(Records excerpted from a collection):

--------------------------------------------------

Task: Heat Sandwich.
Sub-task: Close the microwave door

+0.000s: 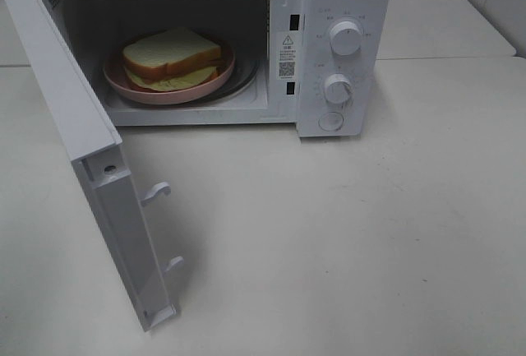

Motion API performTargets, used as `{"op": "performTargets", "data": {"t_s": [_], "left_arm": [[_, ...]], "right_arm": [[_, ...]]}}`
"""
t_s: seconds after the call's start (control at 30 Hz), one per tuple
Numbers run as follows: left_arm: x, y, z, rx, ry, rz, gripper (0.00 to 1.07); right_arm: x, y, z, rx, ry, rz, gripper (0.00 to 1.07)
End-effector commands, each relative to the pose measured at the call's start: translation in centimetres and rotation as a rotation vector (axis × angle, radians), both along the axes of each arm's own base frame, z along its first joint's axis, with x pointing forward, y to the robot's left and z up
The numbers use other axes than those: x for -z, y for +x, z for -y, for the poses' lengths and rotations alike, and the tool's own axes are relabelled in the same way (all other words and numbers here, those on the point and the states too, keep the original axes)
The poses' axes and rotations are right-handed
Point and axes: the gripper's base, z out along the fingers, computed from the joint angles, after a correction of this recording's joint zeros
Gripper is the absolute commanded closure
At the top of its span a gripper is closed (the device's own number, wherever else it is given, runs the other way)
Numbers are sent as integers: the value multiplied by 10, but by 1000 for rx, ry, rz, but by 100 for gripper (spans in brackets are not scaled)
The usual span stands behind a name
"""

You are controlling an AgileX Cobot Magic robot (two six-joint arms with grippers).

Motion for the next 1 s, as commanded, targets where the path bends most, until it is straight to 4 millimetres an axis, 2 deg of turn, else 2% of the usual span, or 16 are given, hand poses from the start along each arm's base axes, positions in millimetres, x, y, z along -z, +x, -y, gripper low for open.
{"op": "performTargets", "data": {"t_s": [0.03, 0.1, 0.13, 0.17, 0.4, 0.7, 1.0], "left_arm": [[0, 17, -1, -10, 8, 46, 94], [4, 26, -2, -9, 33, 59, 105], [4, 26, -2, -9, 33, 59, 105], [10, 38, -2, -7, 57, 83, 107], [32, 69, -5, -55, 63, 211, 107], [62, 89, -11, -118, 114, 446, 107], [81, 117, -10, -123, 68, 398, 107]], "right_arm": [[0, -4, 0, -2, -5, 42, 31], [0, -4, 0, -2, -5, 42, 31], [0, -4, 0, -2, -5, 42, 31], [0, -4, 0, -2, -5, 42, 31], [0, -4, 0, -2, -5, 42, 31], [0, -4, 0, -2, -5, 42, 31], [0, -4, 0, -2, -5, 42, 31]]}}
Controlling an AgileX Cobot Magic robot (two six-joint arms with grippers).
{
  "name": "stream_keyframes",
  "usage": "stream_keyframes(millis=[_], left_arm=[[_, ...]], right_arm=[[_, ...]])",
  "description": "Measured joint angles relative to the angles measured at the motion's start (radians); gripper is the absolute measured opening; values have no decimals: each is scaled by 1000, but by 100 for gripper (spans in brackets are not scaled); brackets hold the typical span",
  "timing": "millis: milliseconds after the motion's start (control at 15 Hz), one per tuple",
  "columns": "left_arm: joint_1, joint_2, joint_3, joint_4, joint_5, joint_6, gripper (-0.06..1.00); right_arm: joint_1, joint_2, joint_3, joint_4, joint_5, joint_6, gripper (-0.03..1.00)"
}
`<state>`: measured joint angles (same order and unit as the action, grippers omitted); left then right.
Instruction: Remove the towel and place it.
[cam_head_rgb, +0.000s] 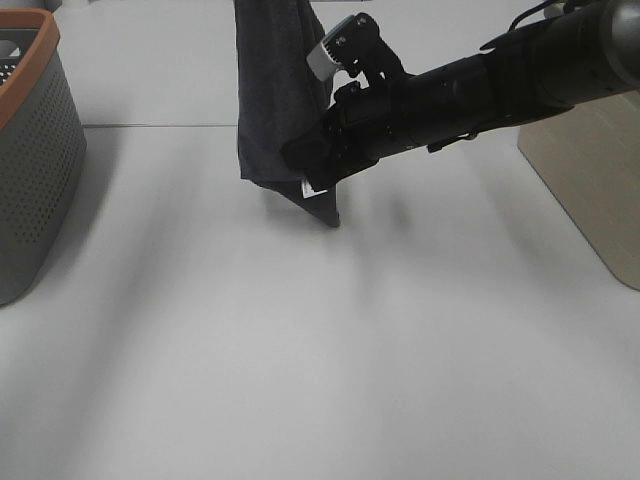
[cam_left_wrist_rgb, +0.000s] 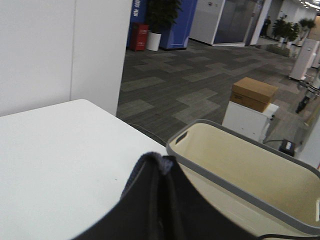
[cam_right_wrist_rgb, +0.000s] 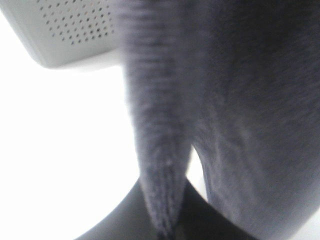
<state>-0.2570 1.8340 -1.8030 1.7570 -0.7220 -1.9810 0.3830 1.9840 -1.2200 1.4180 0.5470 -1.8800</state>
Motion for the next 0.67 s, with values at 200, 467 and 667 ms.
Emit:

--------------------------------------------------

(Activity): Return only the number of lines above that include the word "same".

(Expected output): 2